Entering this weekend, men’s basketball team captain Sam Martin ’13 noted that the Elis would likely have to win the rest of their Ivy League match-ups to have any chance at a conference championship. When forward Matt Townsend ’15 drained two free throws with 59 seconds remaining to cut the Harvard lead to 69–66, the Bulldogs had a chance to keep their title shot alive after trailing by as many as eight at the beginning of the second half.

But the Elis (11–16, 5–5 Ivy) could not close the gap further at the John J. Lee Amphitheater on Saturday night. Although the team beat Dartmouth (6–18, 2–8) on Friday to open the weekend, Yale eventually dropped its matchup against rival Harvard 72–66. The Bulldogs now sit tied for third place in the Ivy League with Cornell, four games behind frontrunner Harvard and two and a half games behind second-place Princeton. The Elis would need to win out and the Crimson would have to lose their remaining contests for Yale to take the Ivy banner.

“We’re all competitors,” head coach James Jones said. “Our guys put their heart and soul out on the line and they came up a little short.”

While the loss to Harvard effectively ended their chances at the Ivy League crown, the Elis started the weekend on a high note. The team faced a Dartmouth squad to whom they had lost on the road at the beginning of a month — a loss that represented only the second conference win for the Big Green in the last three years.

The Bulldogs again were challenged early by Dartmouth. Led by guard Alex Mitola, who scored a game-high 27 points and made seven of 10 shots from behind the arc, the Big Green went into the break trailing by only two, 28–26. The Elis distanced themselves from the outset of the second half, however, going on an 11–2 run over the period’s opening 5:21. Guards Martin and Michael Grace ’13 paced the Elis in scoring, tallying 12 points each. Martin was perfect from behind the arc, shooting 4–4 on 3-pointers.

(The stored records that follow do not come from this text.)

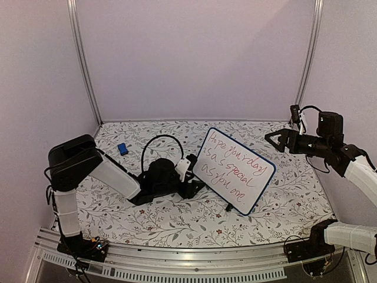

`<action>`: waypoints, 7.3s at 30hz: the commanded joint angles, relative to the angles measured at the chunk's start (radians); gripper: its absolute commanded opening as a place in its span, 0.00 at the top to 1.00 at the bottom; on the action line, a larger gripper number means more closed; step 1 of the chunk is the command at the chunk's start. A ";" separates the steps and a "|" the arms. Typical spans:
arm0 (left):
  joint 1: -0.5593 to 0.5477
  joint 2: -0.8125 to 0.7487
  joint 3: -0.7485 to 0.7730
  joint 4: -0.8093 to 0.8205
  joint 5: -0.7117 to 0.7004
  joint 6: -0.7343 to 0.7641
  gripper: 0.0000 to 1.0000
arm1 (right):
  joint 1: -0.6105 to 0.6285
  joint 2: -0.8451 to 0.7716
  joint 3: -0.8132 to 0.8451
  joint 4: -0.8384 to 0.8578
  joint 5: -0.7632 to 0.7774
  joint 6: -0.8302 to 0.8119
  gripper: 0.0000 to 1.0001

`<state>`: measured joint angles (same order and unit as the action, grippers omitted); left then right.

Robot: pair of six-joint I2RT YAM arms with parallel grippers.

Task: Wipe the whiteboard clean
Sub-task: Move the whiteboard to the center of the board, then pick up the whiteboard eraser from the center of the board, then hold the whiteboard at the whiteboard stand.

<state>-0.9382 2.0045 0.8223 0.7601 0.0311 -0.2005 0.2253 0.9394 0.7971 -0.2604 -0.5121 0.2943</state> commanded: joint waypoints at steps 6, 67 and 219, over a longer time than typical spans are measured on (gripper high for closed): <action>-0.013 -0.330 -0.167 -0.092 -0.154 -0.119 0.00 | 0.007 -0.011 -0.015 0.005 0.066 -0.011 0.01; 0.518 -0.549 0.159 -1.235 -0.415 -0.756 0.00 | 0.007 -0.100 -0.251 0.297 0.195 0.089 0.01; 0.265 -0.074 0.438 -0.235 0.399 0.163 0.94 | 0.070 -0.115 -0.340 0.305 0.059 0.083 0.15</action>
<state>-0.6601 1.9121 1.2114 0.4934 0.4587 -0.0120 0.2680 0.8356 0.4835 0.0158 -0.4606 0.3847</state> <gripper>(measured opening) 0.263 0.871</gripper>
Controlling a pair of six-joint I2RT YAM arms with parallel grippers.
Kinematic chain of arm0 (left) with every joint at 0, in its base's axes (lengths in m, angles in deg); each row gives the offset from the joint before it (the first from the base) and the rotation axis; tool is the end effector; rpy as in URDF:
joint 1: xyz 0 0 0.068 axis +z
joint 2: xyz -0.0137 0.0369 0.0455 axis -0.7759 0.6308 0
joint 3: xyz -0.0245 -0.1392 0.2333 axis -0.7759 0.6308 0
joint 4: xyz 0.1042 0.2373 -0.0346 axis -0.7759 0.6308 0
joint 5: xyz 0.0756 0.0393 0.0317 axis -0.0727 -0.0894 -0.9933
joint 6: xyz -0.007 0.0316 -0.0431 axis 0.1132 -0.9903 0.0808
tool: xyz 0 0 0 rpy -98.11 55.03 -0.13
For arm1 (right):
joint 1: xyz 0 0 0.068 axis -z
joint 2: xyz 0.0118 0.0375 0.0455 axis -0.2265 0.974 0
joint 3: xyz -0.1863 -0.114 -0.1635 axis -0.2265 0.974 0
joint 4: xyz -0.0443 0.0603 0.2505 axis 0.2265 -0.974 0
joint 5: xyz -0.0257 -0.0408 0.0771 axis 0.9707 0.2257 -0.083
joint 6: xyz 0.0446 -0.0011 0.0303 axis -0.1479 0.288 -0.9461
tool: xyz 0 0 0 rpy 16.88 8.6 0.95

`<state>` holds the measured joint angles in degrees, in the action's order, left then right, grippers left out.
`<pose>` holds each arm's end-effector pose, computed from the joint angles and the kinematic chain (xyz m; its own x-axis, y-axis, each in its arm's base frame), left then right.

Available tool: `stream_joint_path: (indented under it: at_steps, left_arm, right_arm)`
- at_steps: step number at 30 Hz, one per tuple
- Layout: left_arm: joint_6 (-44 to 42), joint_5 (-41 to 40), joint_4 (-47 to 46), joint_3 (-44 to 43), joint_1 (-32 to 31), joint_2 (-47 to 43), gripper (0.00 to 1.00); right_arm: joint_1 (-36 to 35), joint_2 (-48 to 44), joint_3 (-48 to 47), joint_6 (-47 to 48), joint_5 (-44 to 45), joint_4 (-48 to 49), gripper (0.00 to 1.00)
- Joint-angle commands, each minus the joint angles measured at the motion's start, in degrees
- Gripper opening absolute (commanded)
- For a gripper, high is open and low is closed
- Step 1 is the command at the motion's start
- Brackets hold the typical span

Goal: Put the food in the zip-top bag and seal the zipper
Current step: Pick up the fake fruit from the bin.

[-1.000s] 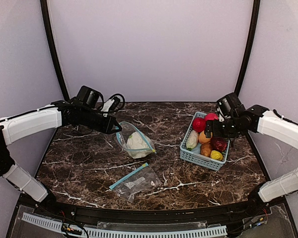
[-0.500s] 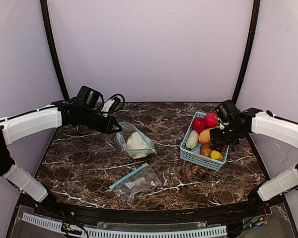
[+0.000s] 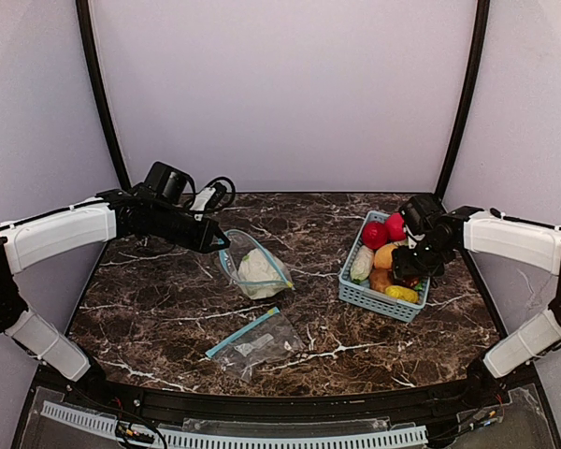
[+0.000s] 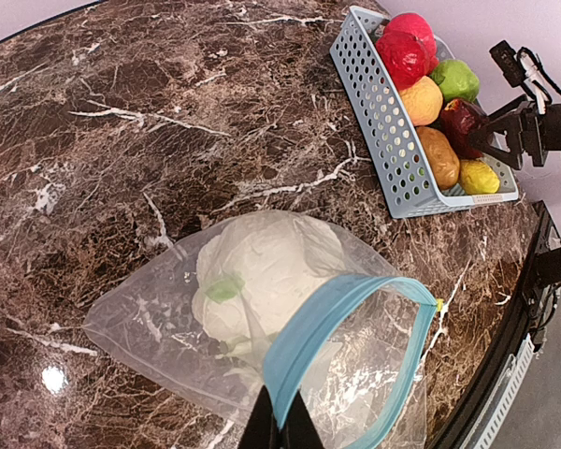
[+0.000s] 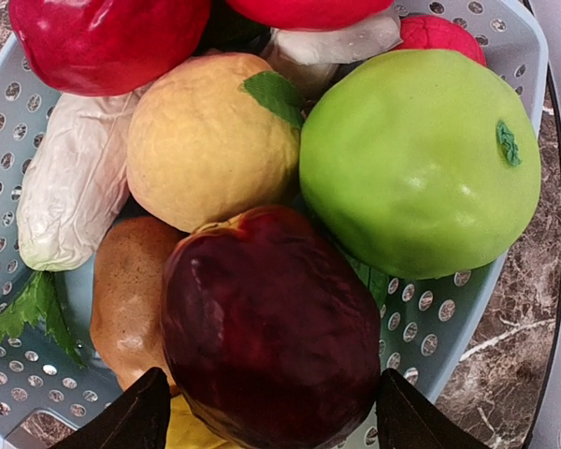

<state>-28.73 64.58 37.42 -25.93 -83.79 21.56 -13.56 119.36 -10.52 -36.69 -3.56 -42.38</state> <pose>0.2670 -0.1865 0.2917 -0.6612 0.2189 -0.7176 0.6129 0.7092 -0.3484 0.2453 0.1128 0.2223 -0.8846 -0.0032 -0.4664 0.0209 0.9987 -0.0464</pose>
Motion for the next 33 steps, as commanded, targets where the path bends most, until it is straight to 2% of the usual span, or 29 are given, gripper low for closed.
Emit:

“This team is where I expected it to be at the beginning of the season,” Grace said after the Dartmouth game. “Many people wrote us off early in the year, and I think we definitely had the talent, had the coaching, to be successful in this league and be one of the top two or three teams in this league.”

The next night the Elis’ shot at the crown evaporated in their game against the Crimson. Yale struggled to contain forward Wesley Saunders, the Crimson’s scoring leader on the season, in the first half, as he tallied 12 points on 100 percent shooting from the field as Harvard opened up a 34–28 lead going into the break.

The Bulldogs rallied in the second half, amassing a five-point lead with 9:22 left on a 3-pointer from guard Austin Morgan ’13. But Harvard forward Steve Moundou-Missi responded with a dunk and two minutes later a layup from center Kenyatta Smith with 6:42 left put the Crimson up for good.

Guard Javier Duren ’15 and forward Matt Townsend ’15 led the Elis in scoring with 15 points apiece.

“Every time Yale-Harvard gets together, it’s something special, and we were in it,” Duren said. “Some key mistakes down the stretch, and who knows, we could have had a different outcome.”

The men’s basketball team will play two games on the road next weekend, traveling to face Columbia (11–13, 3–7) on Friday before squaring off against Cornell (13–14, 5–5) on Saturday.

Correction: Feb. 27

A previous version of this article mistakenly stated that the men’s basketball team will conclude its season this weekend, when in fact it has two weekends remaining.